`__atomic_always_lock_free` gets wrong result for subword values

riscvarchive / riscv-gcc

GNU General Public License v2.0

359 stars 275 forks source link

`__atomic_always_lock_free` gets wrong result for subword values #15

Open sorear opened 7 years ago

sorear commented 7 years ago

# cat ailf.c
#include <stdio.h>
int main() {
#define CHECK(size) \
        printf("size %d always? %d is? %d\n", size, \
            __atomic_always_lock_free(size,(char*)0), \
            __atomic_is_lock_free(size,(char*)0));
    CHECK(1) CHECK(2) CHECK(4) CHECK(8) CHECK(16) CHECK(32)
    return 0;
}
# cc -latomic ailf.c; ./a.out
size 1 always? 0 is? 1
size 2 always? 0 is? 1
size 4 always? 1 is? 1
size 8 always? 1 is? 1
size 16 always? 0 is? 0
size 32 always? 0 is? 0

Since the fallback code is lock-free, we should be getting 1 in the first two cases. This is probably related to not having patterns for size 1/size 2 atomics. (??? is this actually true)

(while factually incorrect, I can't find anything in either the gcc documentation or the C11 final draft which specifically forbids this)

jim-wilson commented 6 years ago

Atomic_is_lock_free returns true if we can directly emit an atomic sequence, otherwise it calls into libatomic to see if libatomic can emit an atomic sequence. But atomic_always_lock_free is intended to be used in cases where we require a compile-time constant, so it returns true if we can directly emit an atomic sequence, otherwise it returns false. It doesn't matter that libatomic might be able to emit the sequence. So the results are correct, given that we don't have subword atomics.
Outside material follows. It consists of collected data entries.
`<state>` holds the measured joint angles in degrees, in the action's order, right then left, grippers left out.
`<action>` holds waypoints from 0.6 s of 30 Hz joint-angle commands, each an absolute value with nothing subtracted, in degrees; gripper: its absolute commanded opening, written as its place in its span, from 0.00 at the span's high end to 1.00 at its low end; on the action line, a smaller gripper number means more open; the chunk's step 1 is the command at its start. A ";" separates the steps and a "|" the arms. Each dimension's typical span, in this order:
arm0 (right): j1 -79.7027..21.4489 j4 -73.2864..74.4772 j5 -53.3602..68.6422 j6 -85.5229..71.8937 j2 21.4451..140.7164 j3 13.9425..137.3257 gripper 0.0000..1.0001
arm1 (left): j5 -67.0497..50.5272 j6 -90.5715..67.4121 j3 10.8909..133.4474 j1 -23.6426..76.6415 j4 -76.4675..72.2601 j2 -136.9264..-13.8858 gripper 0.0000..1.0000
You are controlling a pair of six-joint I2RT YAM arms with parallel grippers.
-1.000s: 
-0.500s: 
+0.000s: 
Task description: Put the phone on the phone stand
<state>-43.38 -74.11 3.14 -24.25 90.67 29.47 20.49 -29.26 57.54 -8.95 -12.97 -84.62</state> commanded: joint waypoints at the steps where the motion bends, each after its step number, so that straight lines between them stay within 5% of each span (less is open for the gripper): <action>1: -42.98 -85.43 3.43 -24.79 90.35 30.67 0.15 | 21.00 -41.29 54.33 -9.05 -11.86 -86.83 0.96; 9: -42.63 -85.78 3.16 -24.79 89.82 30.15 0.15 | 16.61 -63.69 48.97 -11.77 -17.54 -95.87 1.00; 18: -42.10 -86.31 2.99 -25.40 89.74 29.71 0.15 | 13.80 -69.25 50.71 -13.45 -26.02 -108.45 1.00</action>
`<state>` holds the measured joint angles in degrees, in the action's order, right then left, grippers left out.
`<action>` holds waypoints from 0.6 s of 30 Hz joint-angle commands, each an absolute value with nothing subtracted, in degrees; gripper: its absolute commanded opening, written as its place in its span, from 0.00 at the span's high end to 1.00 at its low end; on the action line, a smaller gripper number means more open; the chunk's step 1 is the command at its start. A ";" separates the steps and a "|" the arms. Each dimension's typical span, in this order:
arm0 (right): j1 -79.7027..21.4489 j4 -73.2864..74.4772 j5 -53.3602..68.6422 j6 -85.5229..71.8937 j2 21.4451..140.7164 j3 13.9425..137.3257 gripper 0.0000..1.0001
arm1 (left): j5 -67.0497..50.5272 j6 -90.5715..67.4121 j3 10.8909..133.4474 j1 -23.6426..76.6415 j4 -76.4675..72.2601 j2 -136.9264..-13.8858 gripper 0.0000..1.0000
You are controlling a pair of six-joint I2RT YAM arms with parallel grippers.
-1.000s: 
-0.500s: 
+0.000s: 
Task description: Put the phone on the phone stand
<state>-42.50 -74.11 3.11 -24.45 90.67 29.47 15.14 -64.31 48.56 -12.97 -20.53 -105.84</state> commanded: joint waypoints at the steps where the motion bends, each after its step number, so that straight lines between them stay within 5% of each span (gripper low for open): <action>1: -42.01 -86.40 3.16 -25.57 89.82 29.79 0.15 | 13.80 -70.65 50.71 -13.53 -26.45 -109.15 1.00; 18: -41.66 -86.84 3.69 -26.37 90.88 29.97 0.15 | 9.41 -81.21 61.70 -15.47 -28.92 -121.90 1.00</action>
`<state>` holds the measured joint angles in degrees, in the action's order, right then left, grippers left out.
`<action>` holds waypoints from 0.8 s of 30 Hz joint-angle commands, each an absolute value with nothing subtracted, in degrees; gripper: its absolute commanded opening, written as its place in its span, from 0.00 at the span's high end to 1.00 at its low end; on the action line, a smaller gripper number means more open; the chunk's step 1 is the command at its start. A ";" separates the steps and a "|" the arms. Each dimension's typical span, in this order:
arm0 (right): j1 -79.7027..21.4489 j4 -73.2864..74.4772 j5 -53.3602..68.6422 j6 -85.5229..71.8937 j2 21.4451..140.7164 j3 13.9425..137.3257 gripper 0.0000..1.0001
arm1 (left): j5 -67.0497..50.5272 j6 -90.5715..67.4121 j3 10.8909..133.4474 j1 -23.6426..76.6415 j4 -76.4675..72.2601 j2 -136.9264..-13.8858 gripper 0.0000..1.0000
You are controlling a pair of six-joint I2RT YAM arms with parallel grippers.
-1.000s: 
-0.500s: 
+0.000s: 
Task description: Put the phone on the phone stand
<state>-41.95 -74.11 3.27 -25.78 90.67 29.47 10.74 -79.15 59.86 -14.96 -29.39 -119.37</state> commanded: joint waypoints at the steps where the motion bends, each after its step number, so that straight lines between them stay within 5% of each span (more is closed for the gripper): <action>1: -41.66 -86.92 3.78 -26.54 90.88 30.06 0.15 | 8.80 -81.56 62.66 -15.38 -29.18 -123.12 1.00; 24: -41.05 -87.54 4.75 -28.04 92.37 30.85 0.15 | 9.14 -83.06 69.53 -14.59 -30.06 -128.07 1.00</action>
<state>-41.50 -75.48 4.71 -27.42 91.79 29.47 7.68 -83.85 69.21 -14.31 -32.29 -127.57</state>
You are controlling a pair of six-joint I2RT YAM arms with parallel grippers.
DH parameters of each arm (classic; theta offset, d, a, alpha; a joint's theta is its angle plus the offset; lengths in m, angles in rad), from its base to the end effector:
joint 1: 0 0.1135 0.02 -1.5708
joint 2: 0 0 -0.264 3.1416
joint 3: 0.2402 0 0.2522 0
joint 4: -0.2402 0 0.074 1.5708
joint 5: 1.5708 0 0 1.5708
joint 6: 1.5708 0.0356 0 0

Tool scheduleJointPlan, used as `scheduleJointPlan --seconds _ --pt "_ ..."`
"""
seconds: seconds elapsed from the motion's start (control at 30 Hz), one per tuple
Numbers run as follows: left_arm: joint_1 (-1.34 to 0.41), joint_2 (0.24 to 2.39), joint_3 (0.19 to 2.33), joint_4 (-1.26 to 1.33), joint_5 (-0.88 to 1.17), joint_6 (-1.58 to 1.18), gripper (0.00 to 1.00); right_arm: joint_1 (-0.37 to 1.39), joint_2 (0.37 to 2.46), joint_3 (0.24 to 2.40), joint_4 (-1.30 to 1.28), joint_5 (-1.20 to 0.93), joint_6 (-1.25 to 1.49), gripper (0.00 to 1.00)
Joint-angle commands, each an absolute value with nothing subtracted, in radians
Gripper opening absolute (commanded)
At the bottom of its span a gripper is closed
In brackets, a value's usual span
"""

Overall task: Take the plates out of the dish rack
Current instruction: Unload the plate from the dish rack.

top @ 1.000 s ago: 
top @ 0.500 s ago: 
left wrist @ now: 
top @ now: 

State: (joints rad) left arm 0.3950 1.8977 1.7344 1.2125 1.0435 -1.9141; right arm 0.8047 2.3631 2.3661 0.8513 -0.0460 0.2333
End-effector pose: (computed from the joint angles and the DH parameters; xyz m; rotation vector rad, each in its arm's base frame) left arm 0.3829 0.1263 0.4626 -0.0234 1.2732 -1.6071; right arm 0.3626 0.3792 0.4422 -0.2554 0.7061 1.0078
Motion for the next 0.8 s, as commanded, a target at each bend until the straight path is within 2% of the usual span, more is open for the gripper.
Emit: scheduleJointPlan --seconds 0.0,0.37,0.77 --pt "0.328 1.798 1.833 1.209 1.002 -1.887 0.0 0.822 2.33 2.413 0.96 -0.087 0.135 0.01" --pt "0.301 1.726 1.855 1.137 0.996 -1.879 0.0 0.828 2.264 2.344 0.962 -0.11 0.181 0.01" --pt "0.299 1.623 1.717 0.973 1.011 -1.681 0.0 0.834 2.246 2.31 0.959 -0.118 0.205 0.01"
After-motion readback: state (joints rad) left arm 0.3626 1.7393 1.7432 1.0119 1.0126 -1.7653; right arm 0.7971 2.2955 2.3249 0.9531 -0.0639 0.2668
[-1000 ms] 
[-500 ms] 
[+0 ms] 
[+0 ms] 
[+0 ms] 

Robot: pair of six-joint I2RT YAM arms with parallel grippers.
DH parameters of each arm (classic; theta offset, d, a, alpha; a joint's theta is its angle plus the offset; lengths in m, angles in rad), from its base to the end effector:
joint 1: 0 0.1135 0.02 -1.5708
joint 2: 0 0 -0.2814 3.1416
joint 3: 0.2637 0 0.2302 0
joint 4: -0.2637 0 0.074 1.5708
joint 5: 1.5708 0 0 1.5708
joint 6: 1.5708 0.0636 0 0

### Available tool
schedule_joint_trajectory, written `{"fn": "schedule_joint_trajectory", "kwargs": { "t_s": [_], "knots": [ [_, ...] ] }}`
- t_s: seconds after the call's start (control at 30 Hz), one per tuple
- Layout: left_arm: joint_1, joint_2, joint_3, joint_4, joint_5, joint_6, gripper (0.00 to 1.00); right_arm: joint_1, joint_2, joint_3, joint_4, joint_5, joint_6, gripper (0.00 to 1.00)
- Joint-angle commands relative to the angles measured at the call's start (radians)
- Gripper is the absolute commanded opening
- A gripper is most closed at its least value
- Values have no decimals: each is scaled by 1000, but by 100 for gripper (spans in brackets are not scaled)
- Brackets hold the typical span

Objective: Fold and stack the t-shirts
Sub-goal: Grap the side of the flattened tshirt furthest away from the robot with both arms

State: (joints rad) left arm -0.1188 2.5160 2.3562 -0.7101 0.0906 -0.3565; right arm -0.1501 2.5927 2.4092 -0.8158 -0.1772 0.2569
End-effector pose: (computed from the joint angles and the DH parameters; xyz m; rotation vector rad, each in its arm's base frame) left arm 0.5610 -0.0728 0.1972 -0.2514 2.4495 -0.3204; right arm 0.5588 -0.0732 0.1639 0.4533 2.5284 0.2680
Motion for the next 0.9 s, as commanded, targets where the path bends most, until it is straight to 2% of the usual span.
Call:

The only fix is to implement subword atomics. It does appear that every interesting target except RISC-V has subword atomics.

palmer-dabbelt commented 6 years ago

IIRC, the correct thing to do here is to implement the shorter atomic sequences as LR/SC sequences. I think something like this should do it, unless @aswaterman has a smarter idea?

char atomic_add_1(char *addr, char addend) {
    __asm__ volatile (
    1b:
      lr.w %[out], %[addr]
      add %[out], %[out], %[addend]
      sc.w %[ok], %[out], %[addr]
      bnez %[ok], 1b
      : [addr]"r"(addr / 4 * 4), [addend]"r"(addend << 8 * addr % 4)
      : [ok]"=r"(ok), [out]"=r"(out)
}

aswaterman commented 6 years ago

For the bitwise logical atomics, you can just use AMOx.W, with an address of addr & -4 and operand of (value & 0xFF) << (8 * (addr % 4)).

.For addition, you need to use LR/SC, but that code's not quite right because the addition can carry out into the next-highest byte within the word. So you need to do something like

mask = 0xFF << (8 (addr % 4)); out = ((out + (addend << (8 (addr % 4)))) & mask) | (out & ~mask)

Also don't forget to mask off the LSBs of the address before doing the LR/SC.

sorear commented 6 years ago

The necessary code already exists in libatomic (__atomic_fetch_add_2 et al do not use the mutex, they are simple lr/sc loops) but needs to be moved into libgcc or inlined by the compiler to match behavior of other targets.

wangzhankun commented 10 months ago

the issue has been solved since 13.2.0 version, test on https://godbolt.org/